LM are probability distribution over sequences of tokens - which are words in a vocabulary and so the sequence is a phrase. Each phrase fragment gets a probability. The probability is higher for fragments which are good phrases. Good meaning grammatically correct and semantically plausible. Good is very dependent on extra information that is not in the training set. For example, a sentence “I saw the golden gate bridge flying into san francisco” needs some contextual information like bridges are stationary and “I” refers to a human in the plane. This means the LM needs to determine semantic plausibility of a phrase fragment. This is what makes LMs deceptively simple and easy to get wrong.
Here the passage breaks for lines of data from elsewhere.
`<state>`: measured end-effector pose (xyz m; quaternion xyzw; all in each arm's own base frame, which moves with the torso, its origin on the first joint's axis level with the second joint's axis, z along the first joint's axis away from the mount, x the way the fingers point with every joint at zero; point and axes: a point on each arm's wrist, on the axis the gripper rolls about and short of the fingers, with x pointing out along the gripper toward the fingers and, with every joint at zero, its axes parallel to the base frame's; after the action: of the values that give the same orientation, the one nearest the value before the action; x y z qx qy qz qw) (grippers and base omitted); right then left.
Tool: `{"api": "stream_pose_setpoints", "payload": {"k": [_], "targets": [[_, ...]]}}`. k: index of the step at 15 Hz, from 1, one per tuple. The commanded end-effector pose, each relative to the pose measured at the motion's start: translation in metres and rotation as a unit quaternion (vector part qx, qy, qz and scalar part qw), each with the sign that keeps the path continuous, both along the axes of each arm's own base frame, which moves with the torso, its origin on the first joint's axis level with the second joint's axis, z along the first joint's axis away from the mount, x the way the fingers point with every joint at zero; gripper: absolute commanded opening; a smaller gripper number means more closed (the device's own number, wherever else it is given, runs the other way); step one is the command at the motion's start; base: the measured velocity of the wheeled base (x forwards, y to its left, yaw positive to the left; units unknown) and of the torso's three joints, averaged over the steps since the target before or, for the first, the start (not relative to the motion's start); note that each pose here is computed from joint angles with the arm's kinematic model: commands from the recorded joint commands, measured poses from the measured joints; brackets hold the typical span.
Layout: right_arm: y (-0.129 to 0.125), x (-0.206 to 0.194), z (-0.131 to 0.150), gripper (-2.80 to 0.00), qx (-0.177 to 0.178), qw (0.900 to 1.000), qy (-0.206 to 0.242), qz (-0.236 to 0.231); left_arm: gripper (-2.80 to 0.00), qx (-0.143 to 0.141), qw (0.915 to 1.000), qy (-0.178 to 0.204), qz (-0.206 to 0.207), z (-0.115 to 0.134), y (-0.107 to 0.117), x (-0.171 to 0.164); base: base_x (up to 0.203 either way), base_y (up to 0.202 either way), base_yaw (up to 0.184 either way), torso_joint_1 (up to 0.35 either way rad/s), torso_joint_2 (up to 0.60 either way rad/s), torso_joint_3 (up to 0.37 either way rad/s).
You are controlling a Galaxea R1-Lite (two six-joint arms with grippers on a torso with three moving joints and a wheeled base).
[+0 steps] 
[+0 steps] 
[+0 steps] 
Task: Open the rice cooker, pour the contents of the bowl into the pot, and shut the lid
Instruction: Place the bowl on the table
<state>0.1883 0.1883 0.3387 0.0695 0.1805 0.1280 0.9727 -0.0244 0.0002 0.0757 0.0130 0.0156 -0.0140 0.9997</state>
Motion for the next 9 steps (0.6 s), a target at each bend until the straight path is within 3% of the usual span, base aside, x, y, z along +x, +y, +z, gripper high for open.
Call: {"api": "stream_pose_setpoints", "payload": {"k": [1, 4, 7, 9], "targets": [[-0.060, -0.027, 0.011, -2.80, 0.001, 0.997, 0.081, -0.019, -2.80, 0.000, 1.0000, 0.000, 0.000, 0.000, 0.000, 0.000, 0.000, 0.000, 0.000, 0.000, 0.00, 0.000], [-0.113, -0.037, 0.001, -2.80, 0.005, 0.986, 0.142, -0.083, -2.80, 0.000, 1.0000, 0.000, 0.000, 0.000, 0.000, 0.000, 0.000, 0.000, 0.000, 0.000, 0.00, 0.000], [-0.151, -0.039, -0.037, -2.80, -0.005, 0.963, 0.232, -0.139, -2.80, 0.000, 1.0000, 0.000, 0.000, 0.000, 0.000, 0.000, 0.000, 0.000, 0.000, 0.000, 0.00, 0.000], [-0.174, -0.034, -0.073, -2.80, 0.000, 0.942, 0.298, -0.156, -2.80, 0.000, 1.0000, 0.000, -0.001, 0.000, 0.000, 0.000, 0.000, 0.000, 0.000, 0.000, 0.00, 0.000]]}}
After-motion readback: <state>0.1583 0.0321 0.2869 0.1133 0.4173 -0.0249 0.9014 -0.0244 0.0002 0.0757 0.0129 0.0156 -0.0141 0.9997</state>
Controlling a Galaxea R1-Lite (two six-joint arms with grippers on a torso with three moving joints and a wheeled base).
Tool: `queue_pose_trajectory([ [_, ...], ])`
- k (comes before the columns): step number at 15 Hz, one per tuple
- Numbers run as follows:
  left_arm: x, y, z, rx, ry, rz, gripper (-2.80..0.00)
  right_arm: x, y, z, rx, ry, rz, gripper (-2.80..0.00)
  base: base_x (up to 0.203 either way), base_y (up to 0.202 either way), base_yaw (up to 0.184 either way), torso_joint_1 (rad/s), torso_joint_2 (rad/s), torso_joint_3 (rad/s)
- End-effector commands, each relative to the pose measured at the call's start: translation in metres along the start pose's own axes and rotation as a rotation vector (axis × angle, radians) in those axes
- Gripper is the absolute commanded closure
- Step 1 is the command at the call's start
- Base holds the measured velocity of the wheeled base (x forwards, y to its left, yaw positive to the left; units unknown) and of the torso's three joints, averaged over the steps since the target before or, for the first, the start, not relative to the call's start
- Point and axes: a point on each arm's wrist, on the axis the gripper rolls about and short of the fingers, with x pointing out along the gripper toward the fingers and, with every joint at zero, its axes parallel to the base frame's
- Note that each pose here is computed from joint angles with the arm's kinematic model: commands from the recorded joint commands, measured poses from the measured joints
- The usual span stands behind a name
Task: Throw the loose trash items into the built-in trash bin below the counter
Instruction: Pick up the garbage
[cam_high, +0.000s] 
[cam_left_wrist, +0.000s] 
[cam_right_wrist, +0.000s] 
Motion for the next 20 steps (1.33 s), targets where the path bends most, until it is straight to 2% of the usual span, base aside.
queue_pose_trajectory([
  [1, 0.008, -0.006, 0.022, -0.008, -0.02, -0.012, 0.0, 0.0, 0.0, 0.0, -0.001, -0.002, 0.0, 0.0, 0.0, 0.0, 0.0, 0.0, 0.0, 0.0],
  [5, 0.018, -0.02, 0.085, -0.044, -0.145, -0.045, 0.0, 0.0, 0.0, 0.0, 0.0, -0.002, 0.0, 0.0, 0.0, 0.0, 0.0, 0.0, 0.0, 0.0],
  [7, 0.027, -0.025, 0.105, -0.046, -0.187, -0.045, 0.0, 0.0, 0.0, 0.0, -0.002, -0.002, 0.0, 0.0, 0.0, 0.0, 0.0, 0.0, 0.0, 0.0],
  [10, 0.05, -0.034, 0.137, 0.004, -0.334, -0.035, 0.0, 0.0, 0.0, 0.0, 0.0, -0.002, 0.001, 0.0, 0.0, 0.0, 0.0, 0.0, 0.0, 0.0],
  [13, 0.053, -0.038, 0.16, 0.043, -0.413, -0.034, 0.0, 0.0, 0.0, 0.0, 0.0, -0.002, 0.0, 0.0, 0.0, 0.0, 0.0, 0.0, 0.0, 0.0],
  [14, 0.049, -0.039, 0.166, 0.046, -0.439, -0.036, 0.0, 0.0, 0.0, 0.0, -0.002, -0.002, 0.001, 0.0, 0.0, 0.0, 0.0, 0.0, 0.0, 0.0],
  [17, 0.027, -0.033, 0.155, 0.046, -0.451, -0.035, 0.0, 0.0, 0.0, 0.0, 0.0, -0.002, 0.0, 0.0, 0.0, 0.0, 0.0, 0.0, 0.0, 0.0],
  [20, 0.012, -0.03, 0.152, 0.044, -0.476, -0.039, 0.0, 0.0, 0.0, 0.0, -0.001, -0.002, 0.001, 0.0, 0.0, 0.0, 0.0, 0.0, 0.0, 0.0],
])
Mathematically, the phrase fragment is called sequence of tokens. And the tokens are pulled from a set “V” for vocabulary of the language. Probability distribution of a four token sequence assigns different probabilities to the ordering of the four tokens in that sequence. Some orderings are semantically implausible and others are syntactically incorrect. So far, we haven’t done any generation, but that is also possible in the LM, where given a sequence of tokens, say four, we can pull five token sequences and judge on its “goodness”. The judgement is based on some parameter which could be level starting from poor to best. To continue on the sentence above, the probabilities of “I saw .. sf on saturday”, “I saw ..sf yesterday” are all good as they are good sentences, but we need a new parameter to pick one over the other. This parameter is the randomness of search. If we are strict, we would pick the highest next probability of each word in the sentence and its next prediction. If we are lenient, we would randomize the next pick. This conditional generation is then determined by the prefix sequence, in our case “I saw .. sf” and the completion will be “yesterday”. This is the big problem with the LM, a lenient generation will create absurd sentences and even total fabrications and strict generation will create templates. Add to that there is a heavy reliance on the prefix sequence or “prompt”. This parameter is called temperature and ranges from lenient to strict and controls the variability of the generation. So, we now have the mathematical vocabulary of generation. We have a prompt, a completion and temperature.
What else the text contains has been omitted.